The main and only dish at the wedding was roast pig, which we all cooked together. The vegetarian option was a bun WITHOUT pig. I got very drunk.
Sort of my own fault because I'm vegan, but... Appetizer — 3 olives, 3 pieces of pepper, and 3 pieces of artichoke. Main course — steamed vegetables. Dessert — fruit salad. I've never been so hungry in my life.
The caterer was informed of my veganism several months before the wedding, and I was supposed to get something decent, but on the wedding day they forgot about me (I was the only vegan). I was given a small bowl of cold pasta with a drop of cold tomato sauce on top. I sat hungry all evening. Everyone around me had steaks.
Advice from EventForMe
- Ask guests about their dietary needs in advance — use the RSVP form to collect information about your guests' dietary requirements.

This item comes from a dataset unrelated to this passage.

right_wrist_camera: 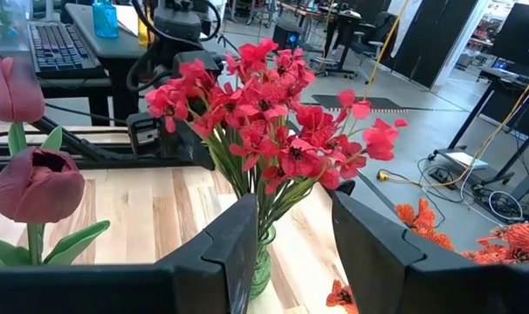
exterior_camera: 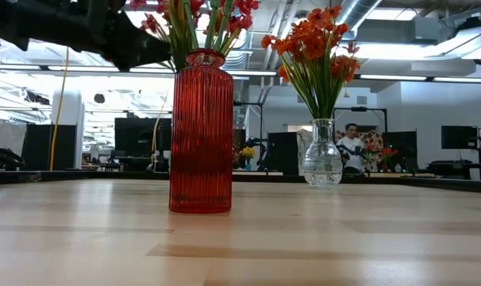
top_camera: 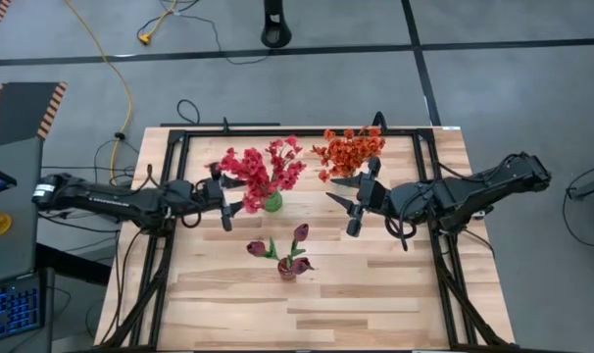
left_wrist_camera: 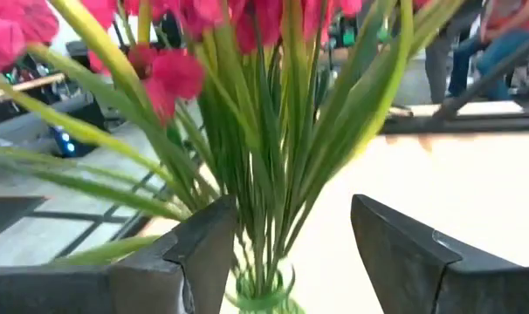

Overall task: Sort flowers into vase by color
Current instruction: Put the pink flowers into the green vase, then return to Home Position

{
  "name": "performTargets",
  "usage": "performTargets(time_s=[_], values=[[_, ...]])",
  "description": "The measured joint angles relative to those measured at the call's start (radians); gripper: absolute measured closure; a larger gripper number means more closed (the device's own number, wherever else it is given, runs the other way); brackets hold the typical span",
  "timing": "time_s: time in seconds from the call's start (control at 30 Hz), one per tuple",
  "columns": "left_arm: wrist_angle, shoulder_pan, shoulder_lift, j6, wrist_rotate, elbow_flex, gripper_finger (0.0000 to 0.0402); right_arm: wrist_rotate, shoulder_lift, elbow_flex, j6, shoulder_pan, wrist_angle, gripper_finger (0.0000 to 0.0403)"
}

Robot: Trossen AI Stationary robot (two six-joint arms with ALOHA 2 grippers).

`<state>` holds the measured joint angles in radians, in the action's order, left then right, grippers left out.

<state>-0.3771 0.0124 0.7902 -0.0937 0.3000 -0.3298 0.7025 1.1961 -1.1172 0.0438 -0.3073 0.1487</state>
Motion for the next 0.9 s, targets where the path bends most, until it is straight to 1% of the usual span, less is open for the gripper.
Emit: performTargets(time_s=[0.27,0.43,0.57,0.73,0.9], values=[[0.181,0.000,-0.116,-0.002,-0.001,0.000,0.0184,0.000,-0.003,0.000,-0.001,0.000,0.002,0.0228],[0.211,0.000,-0.195,-0.002,-0.008,0.000,0.0184,0.002,-0.029,0.001,-0.002,-0.007,0.007,0.0228],[0.210,0.000,-0.259,-0.014,-0.035,0.000,0.0184,0.002,-0.076,0.001,-0.002,-0.023,0.009,0.0233],[0.248,0.000,-0.330,-0.015,-0.076,0.000,0.0184,0.002,-0.160,0.001,-0.002,-0.047,0.060,0.0254],[0.327,0.000,-0.407,-0.016,-0.071,0.000,0.0184,0.002,-0.254,0.001,-0.032,-0.072,0.188,0.0296]])
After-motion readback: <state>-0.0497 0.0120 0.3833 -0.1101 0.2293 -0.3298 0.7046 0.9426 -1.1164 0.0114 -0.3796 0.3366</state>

- Main categories to consider: lactose intolerance, gluten intolerance, veganism/vegetarianism, religious restrictions (halal, kosher).

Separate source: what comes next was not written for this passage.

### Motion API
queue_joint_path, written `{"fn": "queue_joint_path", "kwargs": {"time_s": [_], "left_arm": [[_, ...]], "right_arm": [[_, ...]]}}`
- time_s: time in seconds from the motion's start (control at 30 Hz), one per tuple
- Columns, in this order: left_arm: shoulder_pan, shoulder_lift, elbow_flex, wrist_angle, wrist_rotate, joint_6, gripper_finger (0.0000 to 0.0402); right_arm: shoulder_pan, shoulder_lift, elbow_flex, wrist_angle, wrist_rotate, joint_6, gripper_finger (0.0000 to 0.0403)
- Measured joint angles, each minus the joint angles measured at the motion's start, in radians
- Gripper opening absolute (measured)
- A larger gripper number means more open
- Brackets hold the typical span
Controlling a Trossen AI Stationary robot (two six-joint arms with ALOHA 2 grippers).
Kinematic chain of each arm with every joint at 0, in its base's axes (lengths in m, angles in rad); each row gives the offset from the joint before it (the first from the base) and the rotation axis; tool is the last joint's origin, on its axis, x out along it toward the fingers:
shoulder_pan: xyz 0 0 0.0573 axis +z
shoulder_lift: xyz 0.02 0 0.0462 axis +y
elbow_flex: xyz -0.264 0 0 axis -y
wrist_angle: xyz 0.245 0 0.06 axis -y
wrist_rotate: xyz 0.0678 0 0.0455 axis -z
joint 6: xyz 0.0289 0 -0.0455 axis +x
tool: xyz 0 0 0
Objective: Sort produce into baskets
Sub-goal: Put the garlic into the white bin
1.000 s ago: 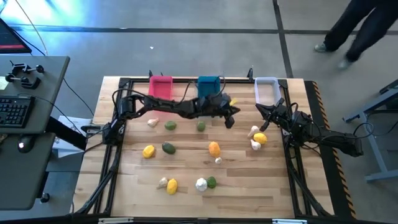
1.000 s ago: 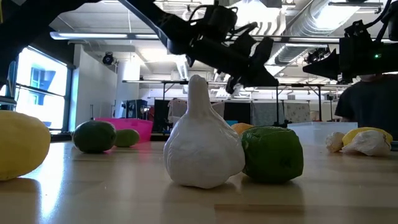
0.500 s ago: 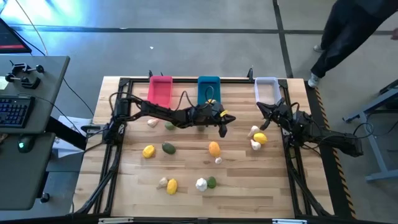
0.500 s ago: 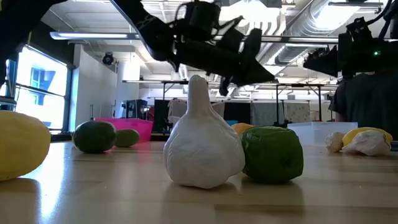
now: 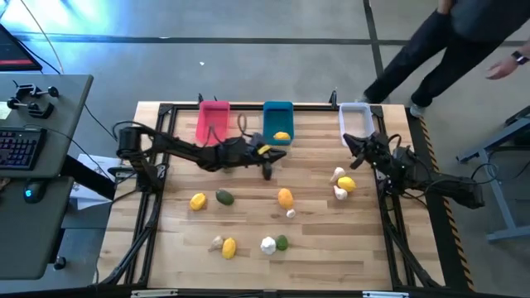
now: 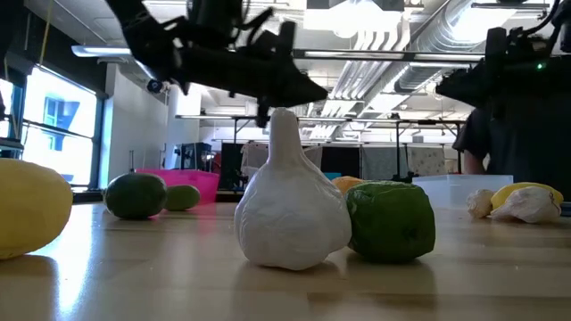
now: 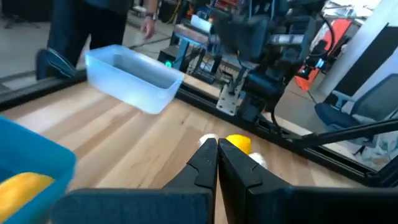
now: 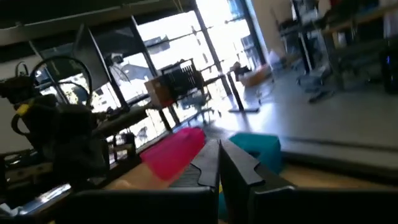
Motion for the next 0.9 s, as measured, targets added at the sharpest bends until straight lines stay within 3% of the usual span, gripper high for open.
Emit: {"fn": "queue_joint_path", "kwargs": {"time_s": [0.2, 0.43, 0.67, 0.9], "left_arm": [[0.027, -0.162, -0.149, 0.001, 0.001, 0.008, 0.0000], [0.075, -0.310, -0.271, -0.002, 0.000, 0.006, 0.0000], [0.119, -0.395, -0.328, -0.013, 0.001, 0.016, 0.0000], [0.145, -0.413, -0.356, -0.025, 0.005, 0.018, 0.0000]], "right_arm": [[0.000, 0.081, 0.139, -0.263, -0.007, 0.099, 0.0000], [0.000, 0.338, 0.362, -0.577, -0.074, 0.147, 0.0016], [0.000, 0.618, 0.533, -0.831, -0.201, 0.186, 0.0112], [0.000, 0.818, 0.634, -1.043, -0.353, 0.145, 0.0195]]}}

- The vegetarian/vegan option should be a complete dish, not "side dish minus meat."
- Inform the caterer about the number of alternative portions and check on the wedding day.
- Clearly label dishes at the buffet and reception (contains dairy, contains gluten, vegan, etc.).
After all these stories, one thing needs to be said: food at a wedding is, of course, the biggest expense item. But it's also an impression that will stay with guests forever. Someone will remember your stunning dress, someone — your touching vows. But everyone without exception will remember if they had to leave hungry, got food poisoning from shrimp, or chewed on a bun without filling.